The daughter of Richard Burton, Kate Burton had no ordinary childhood, except like many other teenage girls she soaked up the Brontë sisters. “I loved Hermann Hesse too,” she says. Burton is well known for a series of major film and stage roles, along with appearances on hit television shows, including “Grey’s Anatomy” and “Scandal.’’ She stars in the Huntington Theatre Company’s production of Anton Chekhov’s “The Seagull” through April 6.
BOOKS: What are you reading currently?
BURTON: “The Master and Margarita” by Mikhail Bulgakov. I was a Russian studies and history major at Brown University, but I hadn’t read that book or a couple of Dostoevsky’s. I thought it would be a great book to read before doing “The Seagull.” It’s a wonderful book, very magical, crazy, and funny. It reminds me of my other favorite Russian novel, “Petersburg” by Andrei Bely. Bely is not well known here, but any Russian would know who he is.
BOOKS: What are your favorite Russian novels?
BURTON: “Petersburg” and Tolstoy’s “Anna Karenina,” though I love “War and Peace,’’ too. The very first Russian book I read was Maxim Gorky’s memoir, “My Childhood,” when I was in the eighth grade at the United Nations International School in New York City, where I learned to start speaking Russian.
‘My father [actor Richard Burton] was an enormous reader. His diary, which was published last year, is almost a diary of his reading.’
BOOKS: Do you read mostly fiction?
BURTON: Yes. I read a lot of British fiction. I’m a British national so I’m drawn to it. I found Pat Barker’s trilogy, “Regeneration,” incredibly interesting. World War I affected Britain in such a profound way, and you really still feel it there. Another writer I love is Olivia Manning. She wrote “The Balkan Trilogy,” which is about World War II.
BOOKS: Does your Britishness influence you as a reader in any other way?

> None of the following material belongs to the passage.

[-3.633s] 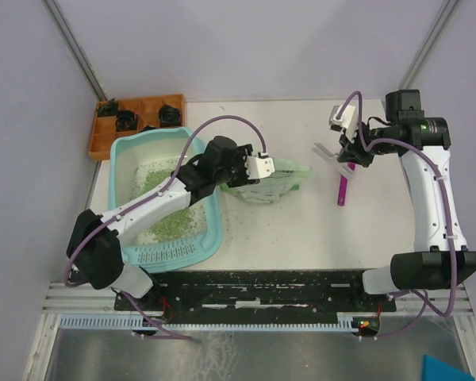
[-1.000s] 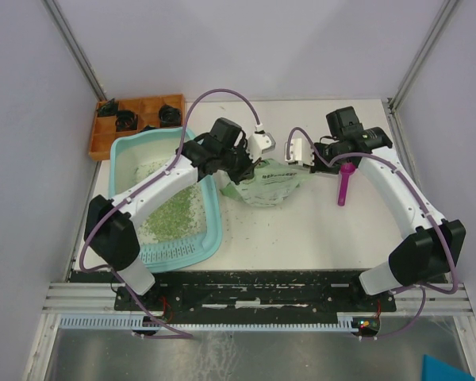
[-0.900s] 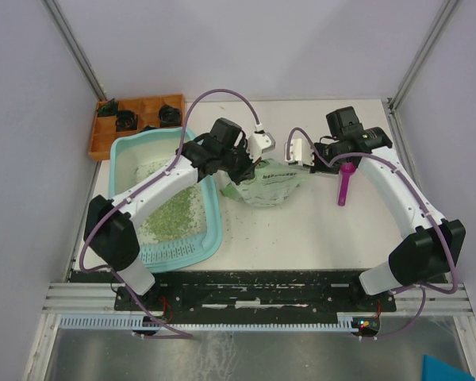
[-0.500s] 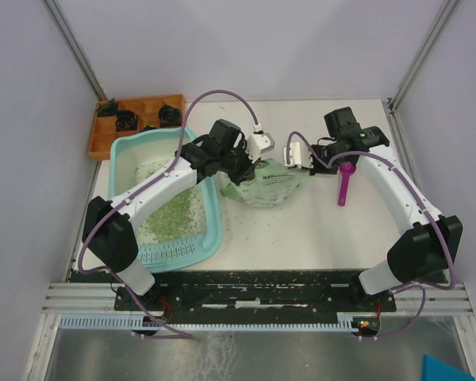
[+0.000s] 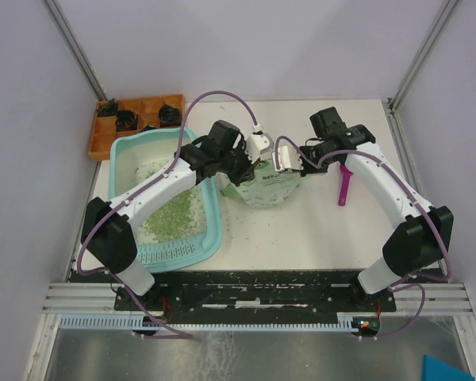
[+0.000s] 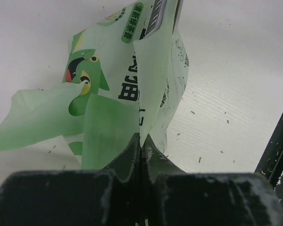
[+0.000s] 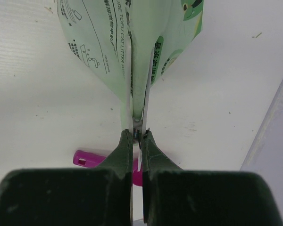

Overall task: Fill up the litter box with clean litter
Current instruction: Clamp the cat litter bag at the center of the board.

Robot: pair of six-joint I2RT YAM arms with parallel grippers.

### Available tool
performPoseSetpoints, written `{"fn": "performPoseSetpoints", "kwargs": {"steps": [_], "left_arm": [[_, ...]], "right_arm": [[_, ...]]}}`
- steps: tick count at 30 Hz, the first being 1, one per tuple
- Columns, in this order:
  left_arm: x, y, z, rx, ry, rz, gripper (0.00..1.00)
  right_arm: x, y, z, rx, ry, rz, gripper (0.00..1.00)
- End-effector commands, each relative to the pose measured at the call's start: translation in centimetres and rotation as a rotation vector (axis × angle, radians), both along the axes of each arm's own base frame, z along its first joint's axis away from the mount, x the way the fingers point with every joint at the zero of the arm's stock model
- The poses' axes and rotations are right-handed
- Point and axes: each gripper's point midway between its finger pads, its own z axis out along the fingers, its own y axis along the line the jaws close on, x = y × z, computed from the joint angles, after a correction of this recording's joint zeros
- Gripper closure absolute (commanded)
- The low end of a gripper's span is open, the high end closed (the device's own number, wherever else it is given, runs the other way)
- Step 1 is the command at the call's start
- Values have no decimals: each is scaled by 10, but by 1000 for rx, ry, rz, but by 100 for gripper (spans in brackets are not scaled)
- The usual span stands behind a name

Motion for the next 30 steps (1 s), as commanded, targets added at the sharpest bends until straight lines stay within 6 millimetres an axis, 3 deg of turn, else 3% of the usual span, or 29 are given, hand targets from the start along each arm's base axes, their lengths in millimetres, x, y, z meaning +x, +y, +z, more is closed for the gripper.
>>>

BURTON: Maybe if I weren’t British I would read more American literature. And the American literature I’m drawn to is not the really disturbing, dark edgy tale. I feel as if I deal with that too much in my work. Also it’s just not a British sensibility. I probably read more contemporary Irish literature then American contemporary literature. I’ve spent a lot of time in Ireland. That’s a place I’m very comfortable because I’m Welsh. We are connected. I like Colm Tóibín and John Banville.
BOOKS: What else do you like?
BURTON: I read a lot of mysteries too because those are easy. I like Agatha Christie, Dorothy L. Sayers, P.D. James, and Dick Francis. I love mysteries set in certain time periods. My father read mysteries too.
BOOKS: Was your father a big reader?
BURTON: My father was an enormous reader. His diary, which was published last year, is almost a diary of his reading. On every page he wrote what he was reading, his thoughts about it, what it meant to him. I’m not the reader my father was.
BOOKS: Was Elizabeth Taylor a reader?
BURTON: Not that I remember. Maybe more so when she was with my dad. That was a long time ago. Her kids would know more than me.
BOOKS: How would you describe your father’s taste?
BURTON: Completely across the board, from the Koran to Welsh poetry to mystery novels to great history books.
BOOKS: Do you read poetry?
BOOKS: Anything else you don’t read?
BURTON: I really don’t read theatrical biographies. I’ve only read two: “Year of the King” by Antony Sher and “My Life in Pieces” by Simon Callow. I loved them both. Emma Thompson wrote a diary that goes with her screenplay of “Sense and Sensibility.” It’s the most hilarious account of what it is like to make a movie.
BOOKS: What book will you bring to Boston?
BURTON: I recently started “Wolf Hall” by Hilary Mantel because I’ve heard that it’s fantastic, and I have a project about Queen Elizabeth I coming up. I’ll be in Boston. In Boston, you have to be intellectual. Honestly, reading is tough for me in Los Angeles. We have no public transportation here. That’s my thing. I love to get on the subway or the T and read. That’s a beautiful thing about Boston. You look around the T and everyone is reading.